2.- INSUFICIENCIA RESPIRATORIA HIPERCAPNICA.
A. Con (A-a) O2 normal. Extrapulmonar o con pulmones normales. El tratamiento irá
dirigido a la enfermedad que la causa (miopatía, intoxicación medicamentosa etc.) y si es
necesario se aplicará oxígeno a bajo flujo ya que la hipoxemia es fácilmente corregible y la
corrección de la hipoxemia empeora la hipercapnia. Habitualmente no es suficiente con la
oxigenoterapia y el tratamiento lógico de la hipoventilación por defecto de bomba respiratoria
será la ventilación mecánica invasiva o no.

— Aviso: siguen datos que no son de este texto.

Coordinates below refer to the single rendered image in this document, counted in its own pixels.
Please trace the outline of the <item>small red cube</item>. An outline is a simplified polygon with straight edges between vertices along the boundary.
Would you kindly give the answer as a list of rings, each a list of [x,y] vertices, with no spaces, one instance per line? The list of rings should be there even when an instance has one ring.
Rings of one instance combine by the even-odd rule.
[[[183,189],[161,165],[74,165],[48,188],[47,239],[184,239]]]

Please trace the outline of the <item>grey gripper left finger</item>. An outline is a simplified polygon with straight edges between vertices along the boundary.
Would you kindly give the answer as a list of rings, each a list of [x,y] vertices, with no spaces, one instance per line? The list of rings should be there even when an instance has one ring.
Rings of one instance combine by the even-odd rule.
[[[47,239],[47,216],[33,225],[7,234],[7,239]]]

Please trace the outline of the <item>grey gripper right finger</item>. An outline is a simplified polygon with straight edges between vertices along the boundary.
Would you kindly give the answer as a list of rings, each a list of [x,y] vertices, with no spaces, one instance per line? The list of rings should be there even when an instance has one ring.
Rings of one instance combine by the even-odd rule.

B. Con (A-a) O2 aumentado o con pulmones patológicos. Es lo más frecuente y la
causa más frecuente es la enfermedad pulmonar obstructiva crónica (EPOC).
a.- En situación aguda. - El objetivo de la oxigenoterapia es elevar a la PaO2
por encima de 55-60 mmHg y que PaCO2 no aumente en exceso. En general oxigenoterapia a
bajo flujo (FiO2 entre 24%-30%
b.-En situación crónica. -
Está indicada en pacientes con insuficiencia respiratoria crónica si reúnen todas estas
condiciones:
- lleva tratamiento médico correcto y completo.
- ha dejado de fumar.
- está en situación clínica estable.
- es un paciente colaborador.
- mantiene una pO2 inferior a 55 mm de Hg o una pO2 entre 55 y 60 si además tiene
hipertensión pulmonar, insuficiencia cardiaca congestiva o poliglobulia.